Dataset excerpts
+ + +

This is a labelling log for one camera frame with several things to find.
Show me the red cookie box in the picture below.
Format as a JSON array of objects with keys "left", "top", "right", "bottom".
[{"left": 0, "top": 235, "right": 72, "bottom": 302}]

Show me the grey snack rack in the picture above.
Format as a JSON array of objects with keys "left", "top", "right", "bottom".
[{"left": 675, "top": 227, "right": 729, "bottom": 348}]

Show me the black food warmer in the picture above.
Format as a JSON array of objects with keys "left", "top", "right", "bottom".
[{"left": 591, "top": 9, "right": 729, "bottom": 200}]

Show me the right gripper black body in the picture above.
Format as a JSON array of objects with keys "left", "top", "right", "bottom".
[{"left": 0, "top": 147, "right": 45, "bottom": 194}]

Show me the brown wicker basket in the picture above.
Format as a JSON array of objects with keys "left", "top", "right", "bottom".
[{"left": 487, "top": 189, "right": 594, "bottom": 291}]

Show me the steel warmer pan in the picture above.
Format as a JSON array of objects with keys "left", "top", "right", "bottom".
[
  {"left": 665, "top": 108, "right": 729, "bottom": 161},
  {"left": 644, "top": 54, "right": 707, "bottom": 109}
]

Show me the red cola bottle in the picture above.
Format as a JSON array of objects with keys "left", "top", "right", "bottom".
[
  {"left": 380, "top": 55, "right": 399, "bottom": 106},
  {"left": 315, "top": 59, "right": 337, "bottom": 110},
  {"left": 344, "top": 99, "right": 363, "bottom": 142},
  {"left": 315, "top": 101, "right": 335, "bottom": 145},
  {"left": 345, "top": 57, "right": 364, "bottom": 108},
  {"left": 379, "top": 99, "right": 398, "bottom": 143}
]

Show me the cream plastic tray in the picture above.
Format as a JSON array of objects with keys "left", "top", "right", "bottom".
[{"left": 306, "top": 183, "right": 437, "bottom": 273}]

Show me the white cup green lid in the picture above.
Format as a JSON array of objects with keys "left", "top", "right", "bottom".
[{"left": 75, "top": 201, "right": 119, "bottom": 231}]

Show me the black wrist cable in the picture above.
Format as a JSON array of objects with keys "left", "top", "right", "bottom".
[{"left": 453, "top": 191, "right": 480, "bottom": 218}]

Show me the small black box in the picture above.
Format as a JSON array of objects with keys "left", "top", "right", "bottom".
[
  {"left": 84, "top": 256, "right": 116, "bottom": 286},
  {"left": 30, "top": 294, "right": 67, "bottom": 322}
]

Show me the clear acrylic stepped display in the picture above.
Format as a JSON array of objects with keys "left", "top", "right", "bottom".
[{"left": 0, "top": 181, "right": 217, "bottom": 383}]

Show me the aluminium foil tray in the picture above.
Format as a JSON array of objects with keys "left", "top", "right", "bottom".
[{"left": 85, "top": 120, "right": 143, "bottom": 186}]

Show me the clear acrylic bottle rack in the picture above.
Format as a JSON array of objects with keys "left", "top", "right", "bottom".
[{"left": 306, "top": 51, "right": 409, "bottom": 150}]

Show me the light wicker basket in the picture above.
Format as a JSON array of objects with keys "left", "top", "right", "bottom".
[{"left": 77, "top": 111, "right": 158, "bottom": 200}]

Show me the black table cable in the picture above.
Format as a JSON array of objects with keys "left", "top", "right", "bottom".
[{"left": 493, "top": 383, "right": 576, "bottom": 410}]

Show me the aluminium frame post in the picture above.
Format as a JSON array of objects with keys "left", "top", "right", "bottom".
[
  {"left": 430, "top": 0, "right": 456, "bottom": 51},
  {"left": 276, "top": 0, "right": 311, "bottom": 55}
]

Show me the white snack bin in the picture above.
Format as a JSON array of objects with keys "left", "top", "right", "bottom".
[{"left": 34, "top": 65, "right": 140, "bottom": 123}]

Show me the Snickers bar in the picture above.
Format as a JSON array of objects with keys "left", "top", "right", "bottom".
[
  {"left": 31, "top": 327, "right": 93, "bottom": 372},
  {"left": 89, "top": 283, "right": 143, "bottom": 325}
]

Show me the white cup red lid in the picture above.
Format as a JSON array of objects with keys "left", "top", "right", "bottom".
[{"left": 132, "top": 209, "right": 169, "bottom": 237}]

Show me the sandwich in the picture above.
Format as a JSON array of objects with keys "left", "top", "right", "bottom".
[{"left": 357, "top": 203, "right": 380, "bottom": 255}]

+ + +

Task to complete -> Copy exactly the lines above, starting at the opening line and finishing at the line in which "Show me the brown" occurs.

Response for this exercise ->
This is a labelling log for one camera frame with several things to find.
Show me the red cookie box in the picture below.
Format as a JSON array of objects with keys "left", "top", "right", "bottom".
[{"left": 0, "top": 235, "right": 72, "bottom": 302}]

Show me the grey snack rack in the picture above.
Format as a JSON array of objects with keys "left", "top", "right", "bottom".
[{"left": 675, "top": 227, "right": 729, "bottom": 348}]

Show me the black food warmer in the picture above.
Format as a JSON array of objects with keys "left", "top", "right", "bottom".
[{"left": 591, "top": 9, "right": 729, "bottom": 200}]

Show me the right gripper black body in the picture above.
Format as a JSON array of objects with keys "left", "top", "right", "bottom".
[{"left": 0, "top": 147, "right": 45, "bottom": 194}]

Show me the brown wicker basket in the picture above.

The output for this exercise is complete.